* WHAT THE TASK REQUIRES: In the listing below, find each line with the string "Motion" and report it.
------ DATA SEGMENT
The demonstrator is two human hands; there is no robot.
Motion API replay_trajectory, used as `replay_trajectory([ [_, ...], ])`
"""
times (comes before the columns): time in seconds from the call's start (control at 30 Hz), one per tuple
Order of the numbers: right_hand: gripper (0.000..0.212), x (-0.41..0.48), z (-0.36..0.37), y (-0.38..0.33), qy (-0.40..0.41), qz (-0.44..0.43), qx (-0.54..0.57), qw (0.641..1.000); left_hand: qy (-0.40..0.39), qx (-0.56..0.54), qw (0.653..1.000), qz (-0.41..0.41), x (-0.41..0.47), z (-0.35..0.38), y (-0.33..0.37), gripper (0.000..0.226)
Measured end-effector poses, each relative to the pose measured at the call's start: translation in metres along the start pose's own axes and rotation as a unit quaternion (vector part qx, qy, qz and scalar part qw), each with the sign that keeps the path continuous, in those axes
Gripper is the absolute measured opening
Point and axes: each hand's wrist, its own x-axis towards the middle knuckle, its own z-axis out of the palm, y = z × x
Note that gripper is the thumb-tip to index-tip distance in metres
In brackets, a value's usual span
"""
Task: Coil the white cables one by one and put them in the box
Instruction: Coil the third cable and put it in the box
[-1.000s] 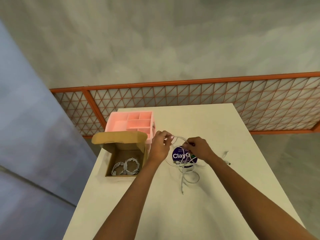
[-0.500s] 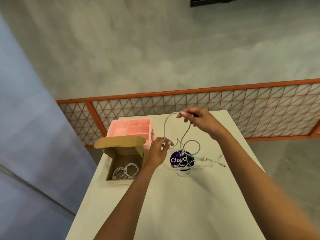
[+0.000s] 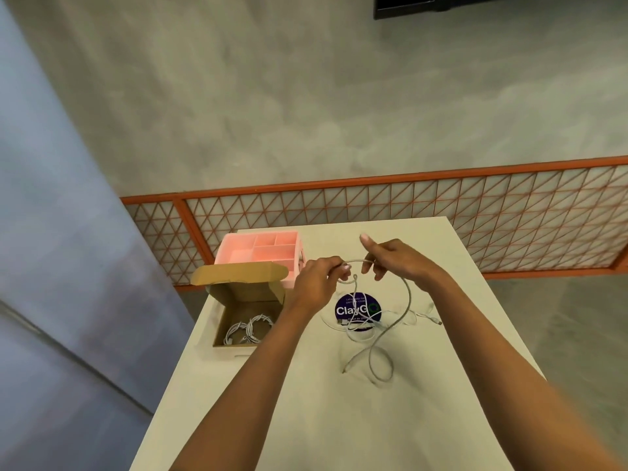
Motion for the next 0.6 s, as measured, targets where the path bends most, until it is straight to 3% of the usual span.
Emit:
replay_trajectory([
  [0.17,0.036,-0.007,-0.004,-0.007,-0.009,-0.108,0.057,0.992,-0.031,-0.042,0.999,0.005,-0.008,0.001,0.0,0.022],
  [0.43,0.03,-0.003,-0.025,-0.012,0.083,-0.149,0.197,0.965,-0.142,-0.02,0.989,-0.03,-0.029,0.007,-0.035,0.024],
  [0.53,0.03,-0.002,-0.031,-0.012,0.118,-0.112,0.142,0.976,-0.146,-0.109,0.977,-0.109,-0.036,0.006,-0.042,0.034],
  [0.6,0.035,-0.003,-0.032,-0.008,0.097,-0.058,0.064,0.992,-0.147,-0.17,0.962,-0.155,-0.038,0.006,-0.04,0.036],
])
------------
* EXERCISE OUTPUT:
Motion API replay_trajectory, used as `replay_trajectory([ [_, ...], ])`
Motion for the next 0.6 s, as measured, targets where the path bends most, until it is straight to 3% of the usual span.

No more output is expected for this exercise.